BTW, who do you expect is the caller of follow_hugetlb_page()
with FOLL_GET (I can't find your subsequent patches 2/3 or 3/3)?
I'm interested in this change because in my project it's necessary
to implement this for hugepage migration
(see https://lkml.org/lkml/2013/3/22/553).

Thanks,
Naoya Horiguchi

2013-05-07 22:28:22

by Jerome Glisse

[permalink] [raw]
Subject: Re: [PATCH 1/3] mm: honor FOLL_GET flag in follow_hugetlb_page

On Tue, May 7, 2013 at 5:53 PM, Naoya Horiguchi
<[email protected]> wrote:
> On Tue, May 07, 2013 at 04:45:54PM -0400, [email protected] wrote:
>> From: Jerome Glisse <[email protected]>
>>
>> Do not increase page count if FOLL_GET is not set.
>>
>> Signed-off-by: Jerome Glisse <[email protected]>
>> ---
>> mm/hugetlb.c | 4 +++-
>> 1 file changed, 3 insertions(+), 1 deletion(-)
>>
>> diff --git a/mm/hugetlb.c b/mm/hugetlb.c
>> index 1a12f5b..5d1e46b 100644
>> --- a/mm/hugetlb.c
>> +++ b/mm/hugetlb.c
>> @@ -2991,7 +2991,9 @@ long follow_hugetlb_page(struct mm_struct *mm, struct vm_area_struct *vma,
>> same_page:
>> if (pages) {
>> pages[i] = mem_map_offset(page, pfn_offset);
>> - get_page(pages[i]);
>> + if (flags & FOLL_GET) {
>> + get_page_foll(pages[i]);
>> + }
>> }
>>
>> if (vmas)
>> --
>
> Hi Jerome,
>
> I think that we need to be careful in handling tail pages, because
> __get_page_tail_foll() uses page->_mapcount as refcount.
> When you get refcount on a tail page and free the hugepage without
> putting the *mapcount*, you will hit BUG_ON() in free_huge_page().
> Yes, this is a very tricky workaround for thp, so to avoid making
> things too complicated, I think either of the following is better:
> - to get refcount only for head pages, or
> - to introduce a hugetlbfs variant of get_page_foll().
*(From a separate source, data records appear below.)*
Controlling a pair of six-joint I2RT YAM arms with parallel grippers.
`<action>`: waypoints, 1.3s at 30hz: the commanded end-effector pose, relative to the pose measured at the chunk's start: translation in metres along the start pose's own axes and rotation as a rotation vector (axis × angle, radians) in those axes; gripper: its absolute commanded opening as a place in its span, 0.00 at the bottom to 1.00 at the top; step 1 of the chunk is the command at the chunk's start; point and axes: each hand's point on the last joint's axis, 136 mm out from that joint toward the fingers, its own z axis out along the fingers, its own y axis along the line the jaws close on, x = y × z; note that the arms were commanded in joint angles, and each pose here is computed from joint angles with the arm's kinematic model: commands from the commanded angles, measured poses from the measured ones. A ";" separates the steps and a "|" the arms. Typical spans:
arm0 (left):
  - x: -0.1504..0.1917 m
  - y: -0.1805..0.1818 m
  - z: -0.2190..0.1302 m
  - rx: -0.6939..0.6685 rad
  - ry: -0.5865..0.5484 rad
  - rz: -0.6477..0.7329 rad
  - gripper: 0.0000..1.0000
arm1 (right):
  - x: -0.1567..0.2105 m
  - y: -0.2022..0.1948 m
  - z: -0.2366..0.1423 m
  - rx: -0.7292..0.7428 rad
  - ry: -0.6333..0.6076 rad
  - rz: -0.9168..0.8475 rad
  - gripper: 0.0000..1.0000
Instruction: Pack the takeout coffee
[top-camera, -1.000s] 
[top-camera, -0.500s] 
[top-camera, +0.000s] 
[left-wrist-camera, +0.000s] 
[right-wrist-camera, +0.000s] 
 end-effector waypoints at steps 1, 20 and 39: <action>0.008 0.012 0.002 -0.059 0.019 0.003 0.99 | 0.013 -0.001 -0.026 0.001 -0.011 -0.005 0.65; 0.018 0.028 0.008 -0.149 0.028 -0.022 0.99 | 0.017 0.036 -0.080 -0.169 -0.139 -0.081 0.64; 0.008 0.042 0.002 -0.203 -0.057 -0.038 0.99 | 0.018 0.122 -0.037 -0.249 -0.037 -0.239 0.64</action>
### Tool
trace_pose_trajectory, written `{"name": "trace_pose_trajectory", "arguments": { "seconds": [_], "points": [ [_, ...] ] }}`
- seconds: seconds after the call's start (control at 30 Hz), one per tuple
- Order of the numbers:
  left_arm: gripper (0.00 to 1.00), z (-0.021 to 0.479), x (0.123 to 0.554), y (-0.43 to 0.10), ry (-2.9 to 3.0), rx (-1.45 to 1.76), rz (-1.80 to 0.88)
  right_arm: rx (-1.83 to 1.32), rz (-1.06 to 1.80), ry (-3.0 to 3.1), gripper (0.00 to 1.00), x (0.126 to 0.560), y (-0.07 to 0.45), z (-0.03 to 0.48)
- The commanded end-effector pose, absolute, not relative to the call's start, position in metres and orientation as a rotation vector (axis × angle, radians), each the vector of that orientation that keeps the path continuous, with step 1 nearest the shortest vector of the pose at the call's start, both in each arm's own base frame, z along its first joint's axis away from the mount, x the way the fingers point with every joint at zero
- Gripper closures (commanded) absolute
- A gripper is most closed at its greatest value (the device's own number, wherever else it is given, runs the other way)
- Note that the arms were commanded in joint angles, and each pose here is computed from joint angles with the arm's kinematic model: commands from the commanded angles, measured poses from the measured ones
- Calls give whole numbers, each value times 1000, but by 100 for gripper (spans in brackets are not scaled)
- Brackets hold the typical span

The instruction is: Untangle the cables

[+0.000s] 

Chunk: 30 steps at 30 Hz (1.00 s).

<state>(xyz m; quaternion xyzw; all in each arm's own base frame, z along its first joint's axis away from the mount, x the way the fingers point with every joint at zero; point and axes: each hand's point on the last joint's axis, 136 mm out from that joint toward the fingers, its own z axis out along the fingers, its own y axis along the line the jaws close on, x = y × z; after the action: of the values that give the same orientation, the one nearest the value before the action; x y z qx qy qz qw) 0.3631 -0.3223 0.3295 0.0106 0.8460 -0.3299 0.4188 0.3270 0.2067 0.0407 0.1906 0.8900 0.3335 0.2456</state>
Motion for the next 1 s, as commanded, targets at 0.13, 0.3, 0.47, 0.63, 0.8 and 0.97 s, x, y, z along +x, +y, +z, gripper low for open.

Maybe a simpler variant is to just not take any refcount, ie like
current code if FOLL_GET is set then take refcount on all page wether
they are head/tail or not. I will resend with that.

> BTW, who do you expect is the caller of follow_hugetlb_page()
> with FOLL_GET (I can't find your subsequent patches 2/3 or 3/3)?
> I'm interested in this change because in my project it's necessary
> to implement this for hugepage migration
> (see https://lkml.org/lkml/2013/3/22/553).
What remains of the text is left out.